Malaysian cuisine, Argentine rose

I once had to spend 2 weeks in the (then) charming sleepy little beachside town of Georgetown in the Penang Peninsula of Malaysia waiting for my Thai visa. I had inadvertently flown into Thailand without a visa and they would only let me stay a few days without one so off I trekked with my traveling companion to the nearest Thai consulate, which just happened to be across the southern border of Thailand in Malaysia. There wasn’t much to do at the time but lay on the beach and eat. Every night we looked forward to the night market. After a long hard day lazing around the beach, it was the only thing that could refresh us for the next day’s beach tanning session. I loved those Asian night markets and the night markets of Georgetown were culinary Alice in Wonderland type scenarios. Various strange fishes and rice and noodle concoctions. Malaysian cuisine is a melange of Malay, Chinese, Indian, Thai, and Eurasian influences.  Mee Goreng, fish in spicy chili, sweet and sour crab legs, so many variations of veggies, noodles, rice, fish and meat.

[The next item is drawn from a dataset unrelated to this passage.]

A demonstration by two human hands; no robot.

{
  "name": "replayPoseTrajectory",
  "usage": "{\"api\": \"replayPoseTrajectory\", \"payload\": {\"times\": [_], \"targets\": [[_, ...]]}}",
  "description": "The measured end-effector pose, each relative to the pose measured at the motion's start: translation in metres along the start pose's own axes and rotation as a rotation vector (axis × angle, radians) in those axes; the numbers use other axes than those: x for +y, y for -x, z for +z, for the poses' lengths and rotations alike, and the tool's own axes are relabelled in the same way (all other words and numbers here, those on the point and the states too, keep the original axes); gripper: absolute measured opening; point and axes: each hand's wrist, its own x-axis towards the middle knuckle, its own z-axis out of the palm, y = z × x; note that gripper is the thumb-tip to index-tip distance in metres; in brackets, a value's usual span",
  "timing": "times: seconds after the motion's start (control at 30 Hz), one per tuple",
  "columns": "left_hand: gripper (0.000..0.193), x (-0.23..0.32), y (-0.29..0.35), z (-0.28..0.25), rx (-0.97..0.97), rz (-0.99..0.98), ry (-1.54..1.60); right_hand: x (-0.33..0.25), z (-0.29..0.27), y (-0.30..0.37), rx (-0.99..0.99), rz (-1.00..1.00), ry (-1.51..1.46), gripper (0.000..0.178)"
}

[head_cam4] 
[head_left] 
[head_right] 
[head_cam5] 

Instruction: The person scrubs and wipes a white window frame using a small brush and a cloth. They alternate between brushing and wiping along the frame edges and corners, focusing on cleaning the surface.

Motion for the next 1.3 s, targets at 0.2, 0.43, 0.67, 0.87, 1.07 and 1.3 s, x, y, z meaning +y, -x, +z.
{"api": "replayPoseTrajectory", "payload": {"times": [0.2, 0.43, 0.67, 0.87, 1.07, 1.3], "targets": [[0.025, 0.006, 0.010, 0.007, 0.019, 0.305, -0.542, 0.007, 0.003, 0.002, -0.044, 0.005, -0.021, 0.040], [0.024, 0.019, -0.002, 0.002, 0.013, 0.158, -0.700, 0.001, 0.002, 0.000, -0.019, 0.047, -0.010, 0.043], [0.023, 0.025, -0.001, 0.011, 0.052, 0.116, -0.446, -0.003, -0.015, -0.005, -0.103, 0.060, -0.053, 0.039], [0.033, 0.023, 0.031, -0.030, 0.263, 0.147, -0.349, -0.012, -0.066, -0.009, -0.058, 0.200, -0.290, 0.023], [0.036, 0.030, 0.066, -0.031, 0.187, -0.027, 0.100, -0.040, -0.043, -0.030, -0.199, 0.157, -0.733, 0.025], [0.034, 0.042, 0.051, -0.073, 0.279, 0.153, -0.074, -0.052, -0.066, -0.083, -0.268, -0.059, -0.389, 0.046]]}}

That was probably some of the best eating of my life but sadly after that experience, I never really had the chance to eat Malaysian food again. Until the other night. Rushing down Holland Park Rd, I was late for the launch of the Malaysian Kitchen passport at Kiasu (a restaurant in Bayswater) which translated means “afraid to be second best.” They strive to be as authentic as possible, making everything from scratch each day and sourcing their ingredients as freshly as possible, even going so far as to import what they can’t source here. Let me tell you, the food is incredibly spicy and tasty. A fantastic meal! I missed some of the starters but what I did have was very authentic. Malay chicken satay, special fried calamari – not rubbery at all, and stir fried radish cakes were some of the starters I was able to sample....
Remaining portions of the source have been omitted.